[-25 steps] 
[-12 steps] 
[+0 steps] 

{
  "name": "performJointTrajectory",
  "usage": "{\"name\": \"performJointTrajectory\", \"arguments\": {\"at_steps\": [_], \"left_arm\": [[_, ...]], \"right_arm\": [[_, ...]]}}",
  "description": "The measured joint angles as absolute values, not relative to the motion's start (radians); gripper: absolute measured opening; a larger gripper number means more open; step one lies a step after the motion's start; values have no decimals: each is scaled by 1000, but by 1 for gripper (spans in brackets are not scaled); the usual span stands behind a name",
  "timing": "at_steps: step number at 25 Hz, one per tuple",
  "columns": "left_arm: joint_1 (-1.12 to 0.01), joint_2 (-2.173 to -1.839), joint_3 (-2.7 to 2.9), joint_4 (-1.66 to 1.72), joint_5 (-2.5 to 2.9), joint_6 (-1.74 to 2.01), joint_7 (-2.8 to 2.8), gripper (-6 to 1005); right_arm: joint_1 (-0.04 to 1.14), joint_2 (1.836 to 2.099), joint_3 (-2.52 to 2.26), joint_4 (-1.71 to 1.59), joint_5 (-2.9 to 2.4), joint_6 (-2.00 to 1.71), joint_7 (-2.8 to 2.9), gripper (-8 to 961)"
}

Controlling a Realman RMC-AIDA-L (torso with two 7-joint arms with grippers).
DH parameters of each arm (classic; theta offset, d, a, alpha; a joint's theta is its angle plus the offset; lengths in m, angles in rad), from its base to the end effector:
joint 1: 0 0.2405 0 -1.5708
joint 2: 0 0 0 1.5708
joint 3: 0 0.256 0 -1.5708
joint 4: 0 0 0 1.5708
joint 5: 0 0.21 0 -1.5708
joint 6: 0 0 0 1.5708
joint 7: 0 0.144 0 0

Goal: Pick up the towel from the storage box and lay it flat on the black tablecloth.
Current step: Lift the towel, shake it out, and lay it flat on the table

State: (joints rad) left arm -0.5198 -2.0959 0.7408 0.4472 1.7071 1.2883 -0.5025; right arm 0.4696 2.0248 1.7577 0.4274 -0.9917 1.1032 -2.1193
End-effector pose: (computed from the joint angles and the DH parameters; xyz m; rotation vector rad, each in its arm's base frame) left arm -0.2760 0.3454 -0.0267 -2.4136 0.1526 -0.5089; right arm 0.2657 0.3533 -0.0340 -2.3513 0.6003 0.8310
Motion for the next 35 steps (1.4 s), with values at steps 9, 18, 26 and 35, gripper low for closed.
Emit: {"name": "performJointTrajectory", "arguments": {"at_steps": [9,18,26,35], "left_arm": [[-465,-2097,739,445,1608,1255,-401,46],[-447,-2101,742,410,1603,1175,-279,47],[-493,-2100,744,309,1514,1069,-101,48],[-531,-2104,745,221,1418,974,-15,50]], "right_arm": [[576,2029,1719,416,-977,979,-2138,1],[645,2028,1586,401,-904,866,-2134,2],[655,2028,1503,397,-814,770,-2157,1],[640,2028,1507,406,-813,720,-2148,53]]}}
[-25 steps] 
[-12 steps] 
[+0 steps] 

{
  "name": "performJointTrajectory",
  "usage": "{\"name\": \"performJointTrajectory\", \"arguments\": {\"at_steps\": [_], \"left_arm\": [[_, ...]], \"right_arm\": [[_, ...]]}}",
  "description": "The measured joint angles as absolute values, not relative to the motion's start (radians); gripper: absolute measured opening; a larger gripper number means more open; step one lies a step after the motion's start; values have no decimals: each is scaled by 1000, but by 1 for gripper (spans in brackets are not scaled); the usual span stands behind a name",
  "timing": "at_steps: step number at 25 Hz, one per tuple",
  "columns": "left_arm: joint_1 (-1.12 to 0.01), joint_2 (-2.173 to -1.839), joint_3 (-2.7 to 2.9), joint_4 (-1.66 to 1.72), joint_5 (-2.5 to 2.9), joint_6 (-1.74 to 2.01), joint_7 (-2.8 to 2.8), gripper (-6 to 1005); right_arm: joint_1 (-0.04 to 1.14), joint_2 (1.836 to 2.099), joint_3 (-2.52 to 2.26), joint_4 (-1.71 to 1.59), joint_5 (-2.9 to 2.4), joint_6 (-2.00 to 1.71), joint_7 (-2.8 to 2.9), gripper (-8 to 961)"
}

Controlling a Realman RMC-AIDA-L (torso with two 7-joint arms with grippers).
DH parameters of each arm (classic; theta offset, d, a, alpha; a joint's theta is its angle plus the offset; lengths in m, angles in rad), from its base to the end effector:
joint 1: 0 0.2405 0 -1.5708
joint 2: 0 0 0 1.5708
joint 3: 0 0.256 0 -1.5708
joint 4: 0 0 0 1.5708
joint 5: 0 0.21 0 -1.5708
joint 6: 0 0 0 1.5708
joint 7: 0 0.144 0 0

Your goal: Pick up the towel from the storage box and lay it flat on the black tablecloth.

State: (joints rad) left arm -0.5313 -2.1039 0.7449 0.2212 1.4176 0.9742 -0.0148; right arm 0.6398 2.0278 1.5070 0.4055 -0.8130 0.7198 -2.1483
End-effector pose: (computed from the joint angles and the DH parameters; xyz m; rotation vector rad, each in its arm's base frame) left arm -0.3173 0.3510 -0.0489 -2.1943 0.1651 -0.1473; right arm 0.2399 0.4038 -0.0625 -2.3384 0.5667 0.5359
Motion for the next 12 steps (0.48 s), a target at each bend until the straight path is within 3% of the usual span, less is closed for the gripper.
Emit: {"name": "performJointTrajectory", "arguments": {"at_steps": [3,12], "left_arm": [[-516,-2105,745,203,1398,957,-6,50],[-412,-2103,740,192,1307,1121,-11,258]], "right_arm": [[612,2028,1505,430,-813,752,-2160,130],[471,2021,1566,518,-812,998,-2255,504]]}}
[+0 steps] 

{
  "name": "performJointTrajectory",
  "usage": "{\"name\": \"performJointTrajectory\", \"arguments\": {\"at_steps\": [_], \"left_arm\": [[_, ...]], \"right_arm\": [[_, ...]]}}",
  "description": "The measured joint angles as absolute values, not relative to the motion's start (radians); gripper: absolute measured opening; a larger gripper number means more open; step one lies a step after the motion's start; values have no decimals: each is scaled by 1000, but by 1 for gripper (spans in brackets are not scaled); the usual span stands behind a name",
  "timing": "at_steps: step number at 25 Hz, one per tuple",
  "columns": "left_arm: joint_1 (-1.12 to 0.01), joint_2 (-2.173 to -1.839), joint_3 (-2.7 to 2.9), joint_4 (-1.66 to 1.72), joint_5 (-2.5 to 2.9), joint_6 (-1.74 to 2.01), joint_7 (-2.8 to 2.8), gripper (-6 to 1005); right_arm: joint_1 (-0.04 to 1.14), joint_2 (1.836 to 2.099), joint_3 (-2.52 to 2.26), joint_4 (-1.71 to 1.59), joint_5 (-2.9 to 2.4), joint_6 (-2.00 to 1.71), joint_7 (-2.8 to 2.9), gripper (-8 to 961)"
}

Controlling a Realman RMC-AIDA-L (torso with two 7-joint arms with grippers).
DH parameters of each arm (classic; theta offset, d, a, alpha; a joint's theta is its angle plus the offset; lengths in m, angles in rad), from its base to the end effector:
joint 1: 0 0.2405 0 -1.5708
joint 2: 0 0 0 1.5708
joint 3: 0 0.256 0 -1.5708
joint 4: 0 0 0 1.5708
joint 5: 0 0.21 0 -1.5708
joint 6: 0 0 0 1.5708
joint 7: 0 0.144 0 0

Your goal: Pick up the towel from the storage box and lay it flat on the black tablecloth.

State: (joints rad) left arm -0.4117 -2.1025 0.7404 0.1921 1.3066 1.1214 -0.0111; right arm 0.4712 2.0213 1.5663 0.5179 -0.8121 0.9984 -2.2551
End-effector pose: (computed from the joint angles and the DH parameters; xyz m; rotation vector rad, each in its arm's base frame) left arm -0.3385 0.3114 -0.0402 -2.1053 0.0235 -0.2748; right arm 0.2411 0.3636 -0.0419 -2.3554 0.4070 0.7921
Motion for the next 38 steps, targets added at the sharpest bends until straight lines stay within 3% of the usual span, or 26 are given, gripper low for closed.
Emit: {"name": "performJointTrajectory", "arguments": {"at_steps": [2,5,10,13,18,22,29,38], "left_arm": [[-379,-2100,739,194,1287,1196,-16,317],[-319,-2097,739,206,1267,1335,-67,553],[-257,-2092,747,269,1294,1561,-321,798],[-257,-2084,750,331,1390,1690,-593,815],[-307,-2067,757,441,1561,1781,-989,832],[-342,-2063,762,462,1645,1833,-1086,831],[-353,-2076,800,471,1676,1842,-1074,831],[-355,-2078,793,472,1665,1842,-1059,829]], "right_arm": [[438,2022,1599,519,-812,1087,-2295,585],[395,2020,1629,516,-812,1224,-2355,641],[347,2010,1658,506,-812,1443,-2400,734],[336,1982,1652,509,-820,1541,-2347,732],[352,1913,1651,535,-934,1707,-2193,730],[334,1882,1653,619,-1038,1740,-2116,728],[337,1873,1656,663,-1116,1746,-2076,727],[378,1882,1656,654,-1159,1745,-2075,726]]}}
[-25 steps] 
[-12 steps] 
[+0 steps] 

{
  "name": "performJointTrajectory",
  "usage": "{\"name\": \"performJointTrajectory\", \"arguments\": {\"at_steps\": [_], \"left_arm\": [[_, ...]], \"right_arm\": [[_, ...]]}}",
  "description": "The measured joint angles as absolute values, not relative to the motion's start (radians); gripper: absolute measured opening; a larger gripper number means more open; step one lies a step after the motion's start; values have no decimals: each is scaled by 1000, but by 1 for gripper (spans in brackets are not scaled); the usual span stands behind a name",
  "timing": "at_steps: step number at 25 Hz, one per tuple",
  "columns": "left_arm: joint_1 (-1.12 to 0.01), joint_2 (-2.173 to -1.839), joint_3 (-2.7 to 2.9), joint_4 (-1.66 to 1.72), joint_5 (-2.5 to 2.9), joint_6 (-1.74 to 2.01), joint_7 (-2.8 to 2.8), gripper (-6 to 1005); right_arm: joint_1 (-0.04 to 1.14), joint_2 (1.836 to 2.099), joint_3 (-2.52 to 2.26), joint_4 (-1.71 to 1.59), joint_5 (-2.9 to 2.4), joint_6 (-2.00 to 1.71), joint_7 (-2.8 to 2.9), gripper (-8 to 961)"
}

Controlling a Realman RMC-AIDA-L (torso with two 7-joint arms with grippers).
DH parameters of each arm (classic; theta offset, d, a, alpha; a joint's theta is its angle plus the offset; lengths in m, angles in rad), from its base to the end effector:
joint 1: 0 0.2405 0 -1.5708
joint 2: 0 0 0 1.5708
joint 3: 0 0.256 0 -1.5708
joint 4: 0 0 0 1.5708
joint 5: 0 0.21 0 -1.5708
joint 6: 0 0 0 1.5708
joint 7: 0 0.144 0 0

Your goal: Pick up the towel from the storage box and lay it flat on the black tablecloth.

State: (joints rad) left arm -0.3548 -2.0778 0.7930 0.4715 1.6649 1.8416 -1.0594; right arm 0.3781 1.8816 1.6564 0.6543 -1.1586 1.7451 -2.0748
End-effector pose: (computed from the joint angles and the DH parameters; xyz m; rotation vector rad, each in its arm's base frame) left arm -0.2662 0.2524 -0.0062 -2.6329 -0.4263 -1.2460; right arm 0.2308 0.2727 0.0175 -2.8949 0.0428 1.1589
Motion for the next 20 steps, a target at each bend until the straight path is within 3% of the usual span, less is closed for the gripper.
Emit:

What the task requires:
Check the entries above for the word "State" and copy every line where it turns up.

Solution to this exercise:
State: (joints rad) left arm -0.5198 -2.0959 0.7408 0.4472 1.7071 1.2883 -0.5025; right arm 0.4696 2.0248 1.7577 0.4274 -0.9917 1.1032 -2.1193
State: (joints rad) left arm -0.5313 -2.1039 0.7449 0.2212 1.4176 0.9742 -0.0148; right arm 0.6398 2.0278 1.5070 0.4055 -0.8130 0.7198 -2.1483
State: (joints rad) left arm -0.4117 -2.1025 0.7404 0.1921 1.3066 1.1214 -0.0111; right arm 0.4712 2.0213 1.5663 0.5179 -0.8121 0.9984 -2.2551
State: (joints rad) left arm -0.3548 -2.0778 0.7930 0.4715 1.6649 1.8416 -1.0594; right arm 0.3781 1.8816 1.6564 0.6543 -1.1586 1.7451 -2.0748

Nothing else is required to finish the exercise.